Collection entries

====================

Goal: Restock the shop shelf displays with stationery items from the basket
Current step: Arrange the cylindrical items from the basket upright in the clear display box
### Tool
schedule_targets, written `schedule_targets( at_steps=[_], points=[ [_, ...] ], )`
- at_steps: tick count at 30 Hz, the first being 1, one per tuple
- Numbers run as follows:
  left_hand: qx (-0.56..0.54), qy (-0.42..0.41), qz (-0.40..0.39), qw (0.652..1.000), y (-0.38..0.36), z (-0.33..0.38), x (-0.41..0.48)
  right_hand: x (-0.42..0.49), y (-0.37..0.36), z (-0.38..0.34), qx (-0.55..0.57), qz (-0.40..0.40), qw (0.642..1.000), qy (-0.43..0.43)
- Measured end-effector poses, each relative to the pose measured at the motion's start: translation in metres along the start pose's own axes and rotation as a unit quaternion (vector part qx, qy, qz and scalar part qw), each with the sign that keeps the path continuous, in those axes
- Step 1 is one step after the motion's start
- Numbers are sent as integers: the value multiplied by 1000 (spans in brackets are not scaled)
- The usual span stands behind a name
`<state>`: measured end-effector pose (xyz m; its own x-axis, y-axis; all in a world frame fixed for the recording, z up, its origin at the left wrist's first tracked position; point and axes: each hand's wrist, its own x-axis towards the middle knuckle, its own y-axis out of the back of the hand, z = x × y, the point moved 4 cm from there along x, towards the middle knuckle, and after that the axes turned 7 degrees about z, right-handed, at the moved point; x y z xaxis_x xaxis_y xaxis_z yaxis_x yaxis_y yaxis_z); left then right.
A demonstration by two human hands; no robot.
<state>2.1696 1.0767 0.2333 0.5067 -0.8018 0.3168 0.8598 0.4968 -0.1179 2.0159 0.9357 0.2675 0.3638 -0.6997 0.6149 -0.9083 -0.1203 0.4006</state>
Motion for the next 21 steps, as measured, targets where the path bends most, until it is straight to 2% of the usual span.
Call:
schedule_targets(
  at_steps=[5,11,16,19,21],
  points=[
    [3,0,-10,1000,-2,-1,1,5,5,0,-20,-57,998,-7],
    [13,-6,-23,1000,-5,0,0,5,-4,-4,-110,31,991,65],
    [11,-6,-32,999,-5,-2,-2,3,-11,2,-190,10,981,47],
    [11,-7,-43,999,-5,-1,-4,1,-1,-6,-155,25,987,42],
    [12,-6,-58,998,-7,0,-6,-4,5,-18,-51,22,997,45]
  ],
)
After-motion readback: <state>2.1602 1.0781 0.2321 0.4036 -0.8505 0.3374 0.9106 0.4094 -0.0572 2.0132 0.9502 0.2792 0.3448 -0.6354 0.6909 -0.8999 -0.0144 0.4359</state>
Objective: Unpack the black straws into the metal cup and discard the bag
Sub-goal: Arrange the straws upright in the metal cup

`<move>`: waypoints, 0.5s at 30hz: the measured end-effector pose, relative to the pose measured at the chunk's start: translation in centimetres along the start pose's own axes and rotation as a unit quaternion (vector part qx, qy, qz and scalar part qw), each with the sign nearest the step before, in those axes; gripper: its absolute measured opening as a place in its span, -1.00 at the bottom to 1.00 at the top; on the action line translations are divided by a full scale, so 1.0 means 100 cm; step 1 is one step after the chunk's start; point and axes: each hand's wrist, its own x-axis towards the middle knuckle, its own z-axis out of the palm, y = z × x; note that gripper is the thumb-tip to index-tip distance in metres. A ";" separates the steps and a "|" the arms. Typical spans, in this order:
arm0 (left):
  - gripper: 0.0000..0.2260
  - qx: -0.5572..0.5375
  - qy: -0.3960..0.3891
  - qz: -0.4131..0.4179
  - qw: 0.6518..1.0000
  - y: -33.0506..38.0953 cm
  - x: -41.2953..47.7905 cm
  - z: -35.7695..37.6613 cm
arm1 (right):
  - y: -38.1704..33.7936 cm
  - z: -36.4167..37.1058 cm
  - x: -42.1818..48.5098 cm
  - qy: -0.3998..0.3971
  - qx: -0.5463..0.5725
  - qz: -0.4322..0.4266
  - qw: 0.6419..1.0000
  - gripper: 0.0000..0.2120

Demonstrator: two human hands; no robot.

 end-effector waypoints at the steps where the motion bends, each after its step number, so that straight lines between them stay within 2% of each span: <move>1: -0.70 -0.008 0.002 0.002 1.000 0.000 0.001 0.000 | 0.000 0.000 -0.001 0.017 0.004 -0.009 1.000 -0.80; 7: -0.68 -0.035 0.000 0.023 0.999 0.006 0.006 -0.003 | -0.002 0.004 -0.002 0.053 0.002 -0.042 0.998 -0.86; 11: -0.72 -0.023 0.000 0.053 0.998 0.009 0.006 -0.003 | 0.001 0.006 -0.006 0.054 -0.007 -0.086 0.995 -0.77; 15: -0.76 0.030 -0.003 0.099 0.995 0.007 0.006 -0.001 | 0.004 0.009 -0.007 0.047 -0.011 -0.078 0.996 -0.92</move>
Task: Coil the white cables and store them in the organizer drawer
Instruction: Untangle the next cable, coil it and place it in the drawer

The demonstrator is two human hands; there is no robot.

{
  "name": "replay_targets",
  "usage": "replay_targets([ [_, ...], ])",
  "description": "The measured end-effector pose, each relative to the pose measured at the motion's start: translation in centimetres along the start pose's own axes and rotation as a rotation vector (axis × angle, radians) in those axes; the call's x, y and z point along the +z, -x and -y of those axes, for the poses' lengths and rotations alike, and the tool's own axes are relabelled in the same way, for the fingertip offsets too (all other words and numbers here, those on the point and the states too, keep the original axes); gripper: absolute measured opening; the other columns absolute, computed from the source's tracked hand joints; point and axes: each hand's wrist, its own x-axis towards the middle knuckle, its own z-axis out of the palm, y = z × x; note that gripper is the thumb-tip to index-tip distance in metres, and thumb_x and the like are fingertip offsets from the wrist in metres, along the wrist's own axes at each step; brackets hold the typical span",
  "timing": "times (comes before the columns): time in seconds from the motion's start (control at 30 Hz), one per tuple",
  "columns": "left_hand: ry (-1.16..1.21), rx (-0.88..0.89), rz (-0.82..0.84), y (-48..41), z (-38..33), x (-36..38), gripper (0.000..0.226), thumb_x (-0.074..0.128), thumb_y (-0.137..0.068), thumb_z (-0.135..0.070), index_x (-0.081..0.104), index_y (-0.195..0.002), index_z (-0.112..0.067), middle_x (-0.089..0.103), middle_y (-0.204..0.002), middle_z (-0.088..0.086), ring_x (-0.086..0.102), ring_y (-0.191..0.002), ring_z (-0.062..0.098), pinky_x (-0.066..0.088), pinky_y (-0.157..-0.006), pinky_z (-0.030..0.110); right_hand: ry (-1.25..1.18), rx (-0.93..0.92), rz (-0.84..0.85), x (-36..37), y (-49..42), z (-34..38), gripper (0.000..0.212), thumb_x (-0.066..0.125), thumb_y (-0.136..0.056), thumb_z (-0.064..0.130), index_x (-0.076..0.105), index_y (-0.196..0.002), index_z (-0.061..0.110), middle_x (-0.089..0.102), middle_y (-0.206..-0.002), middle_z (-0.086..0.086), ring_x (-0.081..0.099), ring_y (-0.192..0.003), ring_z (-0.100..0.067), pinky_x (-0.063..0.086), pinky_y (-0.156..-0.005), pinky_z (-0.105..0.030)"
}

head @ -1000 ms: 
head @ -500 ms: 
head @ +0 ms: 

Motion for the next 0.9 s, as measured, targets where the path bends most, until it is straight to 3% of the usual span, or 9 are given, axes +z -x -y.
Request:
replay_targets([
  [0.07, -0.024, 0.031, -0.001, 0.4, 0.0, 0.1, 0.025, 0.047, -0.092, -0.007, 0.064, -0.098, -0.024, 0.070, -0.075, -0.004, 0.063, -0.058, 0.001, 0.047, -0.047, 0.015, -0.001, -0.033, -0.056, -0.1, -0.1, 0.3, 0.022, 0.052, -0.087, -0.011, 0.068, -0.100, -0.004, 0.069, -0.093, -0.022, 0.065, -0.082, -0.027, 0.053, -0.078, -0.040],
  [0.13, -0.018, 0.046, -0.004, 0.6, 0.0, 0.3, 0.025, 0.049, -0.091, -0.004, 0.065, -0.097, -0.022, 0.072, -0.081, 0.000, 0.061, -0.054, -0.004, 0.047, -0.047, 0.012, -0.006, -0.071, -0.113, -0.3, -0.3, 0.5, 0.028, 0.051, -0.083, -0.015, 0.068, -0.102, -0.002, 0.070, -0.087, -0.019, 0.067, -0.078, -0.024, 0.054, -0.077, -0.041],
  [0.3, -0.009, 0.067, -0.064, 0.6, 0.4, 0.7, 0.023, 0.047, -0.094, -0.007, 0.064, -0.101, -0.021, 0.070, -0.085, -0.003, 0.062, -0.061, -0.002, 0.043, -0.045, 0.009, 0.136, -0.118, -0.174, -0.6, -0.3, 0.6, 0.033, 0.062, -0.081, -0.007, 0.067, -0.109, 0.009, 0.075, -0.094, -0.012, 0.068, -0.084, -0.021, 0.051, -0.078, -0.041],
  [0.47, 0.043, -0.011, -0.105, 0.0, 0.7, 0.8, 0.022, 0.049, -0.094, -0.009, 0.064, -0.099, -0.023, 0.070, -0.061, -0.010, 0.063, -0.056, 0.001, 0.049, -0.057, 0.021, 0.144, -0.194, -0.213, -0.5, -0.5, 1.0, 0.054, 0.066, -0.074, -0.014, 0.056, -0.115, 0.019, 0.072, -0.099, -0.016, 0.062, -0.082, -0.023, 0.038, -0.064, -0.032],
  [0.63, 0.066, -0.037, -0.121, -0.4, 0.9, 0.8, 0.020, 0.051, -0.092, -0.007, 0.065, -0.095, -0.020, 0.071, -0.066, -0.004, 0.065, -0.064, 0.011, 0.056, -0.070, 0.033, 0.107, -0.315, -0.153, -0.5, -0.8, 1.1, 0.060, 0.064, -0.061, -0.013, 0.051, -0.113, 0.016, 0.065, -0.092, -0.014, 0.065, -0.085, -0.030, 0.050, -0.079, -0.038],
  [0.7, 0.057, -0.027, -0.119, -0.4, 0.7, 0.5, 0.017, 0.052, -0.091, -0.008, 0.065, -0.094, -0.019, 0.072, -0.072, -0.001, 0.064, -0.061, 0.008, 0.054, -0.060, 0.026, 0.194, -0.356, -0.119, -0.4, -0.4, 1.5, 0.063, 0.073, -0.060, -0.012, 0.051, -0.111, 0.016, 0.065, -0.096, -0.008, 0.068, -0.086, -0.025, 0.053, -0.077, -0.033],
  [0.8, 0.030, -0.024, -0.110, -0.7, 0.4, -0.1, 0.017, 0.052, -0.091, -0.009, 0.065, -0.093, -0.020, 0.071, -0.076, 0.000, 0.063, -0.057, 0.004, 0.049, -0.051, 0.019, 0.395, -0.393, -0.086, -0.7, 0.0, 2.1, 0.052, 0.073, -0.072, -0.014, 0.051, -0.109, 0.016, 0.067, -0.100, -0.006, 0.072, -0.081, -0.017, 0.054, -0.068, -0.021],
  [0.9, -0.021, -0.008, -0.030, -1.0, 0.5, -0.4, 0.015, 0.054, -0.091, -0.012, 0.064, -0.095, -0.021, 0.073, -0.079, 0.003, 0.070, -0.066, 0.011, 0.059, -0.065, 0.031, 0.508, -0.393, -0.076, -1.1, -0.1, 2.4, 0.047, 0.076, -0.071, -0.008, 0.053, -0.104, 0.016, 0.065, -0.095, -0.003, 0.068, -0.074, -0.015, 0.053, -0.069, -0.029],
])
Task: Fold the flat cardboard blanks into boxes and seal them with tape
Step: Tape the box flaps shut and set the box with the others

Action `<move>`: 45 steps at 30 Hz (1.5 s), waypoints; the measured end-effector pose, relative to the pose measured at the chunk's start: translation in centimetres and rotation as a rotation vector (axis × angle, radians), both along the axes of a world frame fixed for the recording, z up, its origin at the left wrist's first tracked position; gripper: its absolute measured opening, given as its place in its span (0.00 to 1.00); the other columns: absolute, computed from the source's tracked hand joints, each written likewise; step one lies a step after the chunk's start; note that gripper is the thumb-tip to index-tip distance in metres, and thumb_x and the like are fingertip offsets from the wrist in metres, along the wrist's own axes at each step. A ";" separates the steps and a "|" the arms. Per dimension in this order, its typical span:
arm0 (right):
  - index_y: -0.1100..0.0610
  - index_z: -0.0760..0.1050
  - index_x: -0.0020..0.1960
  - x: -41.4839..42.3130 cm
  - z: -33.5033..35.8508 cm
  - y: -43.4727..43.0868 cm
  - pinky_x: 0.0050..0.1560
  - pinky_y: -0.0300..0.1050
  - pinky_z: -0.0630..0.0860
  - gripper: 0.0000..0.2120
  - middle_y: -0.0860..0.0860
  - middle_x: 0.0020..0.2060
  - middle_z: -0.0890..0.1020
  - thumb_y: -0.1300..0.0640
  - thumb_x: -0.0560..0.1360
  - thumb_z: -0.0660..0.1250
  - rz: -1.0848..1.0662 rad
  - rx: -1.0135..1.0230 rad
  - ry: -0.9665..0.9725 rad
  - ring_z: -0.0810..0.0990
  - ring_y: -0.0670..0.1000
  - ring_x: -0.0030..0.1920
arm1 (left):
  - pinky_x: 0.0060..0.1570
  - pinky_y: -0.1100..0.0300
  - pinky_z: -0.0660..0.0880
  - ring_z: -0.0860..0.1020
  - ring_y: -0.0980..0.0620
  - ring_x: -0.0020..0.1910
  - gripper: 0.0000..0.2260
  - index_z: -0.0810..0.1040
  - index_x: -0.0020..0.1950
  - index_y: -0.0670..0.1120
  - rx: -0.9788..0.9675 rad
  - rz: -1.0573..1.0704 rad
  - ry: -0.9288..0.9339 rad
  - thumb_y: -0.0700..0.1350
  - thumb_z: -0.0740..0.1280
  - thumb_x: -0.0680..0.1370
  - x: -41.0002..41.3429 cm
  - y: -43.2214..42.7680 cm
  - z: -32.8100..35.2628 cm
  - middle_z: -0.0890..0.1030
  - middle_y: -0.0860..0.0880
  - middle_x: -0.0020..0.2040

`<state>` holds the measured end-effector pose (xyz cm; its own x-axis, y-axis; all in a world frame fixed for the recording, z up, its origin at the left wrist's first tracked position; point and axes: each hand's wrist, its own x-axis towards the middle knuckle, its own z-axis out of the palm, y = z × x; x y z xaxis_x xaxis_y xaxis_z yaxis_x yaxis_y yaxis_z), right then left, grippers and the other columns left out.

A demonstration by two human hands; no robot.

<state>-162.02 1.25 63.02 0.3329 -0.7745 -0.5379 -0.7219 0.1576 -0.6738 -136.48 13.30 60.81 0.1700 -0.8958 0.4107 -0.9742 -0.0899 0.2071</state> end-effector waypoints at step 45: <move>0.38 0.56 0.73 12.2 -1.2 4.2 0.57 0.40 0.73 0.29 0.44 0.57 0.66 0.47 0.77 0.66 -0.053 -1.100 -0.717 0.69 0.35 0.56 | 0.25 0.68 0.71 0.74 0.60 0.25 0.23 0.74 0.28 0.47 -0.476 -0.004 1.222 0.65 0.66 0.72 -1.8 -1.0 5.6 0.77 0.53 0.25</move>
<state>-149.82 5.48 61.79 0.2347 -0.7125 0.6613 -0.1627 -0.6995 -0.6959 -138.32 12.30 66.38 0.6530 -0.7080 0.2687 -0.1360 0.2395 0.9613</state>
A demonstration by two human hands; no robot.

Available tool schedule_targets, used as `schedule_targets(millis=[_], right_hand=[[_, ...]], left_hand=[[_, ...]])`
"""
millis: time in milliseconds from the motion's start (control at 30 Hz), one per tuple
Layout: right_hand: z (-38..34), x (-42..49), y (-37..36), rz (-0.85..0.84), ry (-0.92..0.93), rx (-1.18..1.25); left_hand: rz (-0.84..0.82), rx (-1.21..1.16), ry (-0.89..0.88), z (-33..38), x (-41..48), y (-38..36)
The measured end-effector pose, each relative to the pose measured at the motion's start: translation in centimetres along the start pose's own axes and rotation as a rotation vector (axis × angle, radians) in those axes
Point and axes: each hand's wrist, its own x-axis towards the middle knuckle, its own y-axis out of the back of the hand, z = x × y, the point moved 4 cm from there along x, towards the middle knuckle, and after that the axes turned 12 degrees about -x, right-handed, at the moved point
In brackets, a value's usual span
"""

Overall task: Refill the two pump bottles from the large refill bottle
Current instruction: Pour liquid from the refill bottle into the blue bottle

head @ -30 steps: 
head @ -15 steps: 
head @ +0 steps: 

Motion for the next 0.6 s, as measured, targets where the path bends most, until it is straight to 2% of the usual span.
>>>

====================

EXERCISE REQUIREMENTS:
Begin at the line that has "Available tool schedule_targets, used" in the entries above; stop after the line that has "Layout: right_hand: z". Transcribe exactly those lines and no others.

EXPECTED OUTPUT:
Available tool schedule_targets, used as `schedule_targets(millis=[_], right_hand=[[_, ...]], left_hand=[[_, ...]])`
"""
millis: time in milliseconds from the motion's start (control at 30 Hz), one per tuple
Layout: right_hand: z (-38..34), x (-42..49), y (-37..36), rz (-0.85..0.84), ry (-0.92..0.93), rx (-1.18..1.25); left_hand: rz (-0.84..0.82), rx (-1.21..1.16), ry (-0.89..0.88), z (-33..38), x (-41..48), y (-38..36)

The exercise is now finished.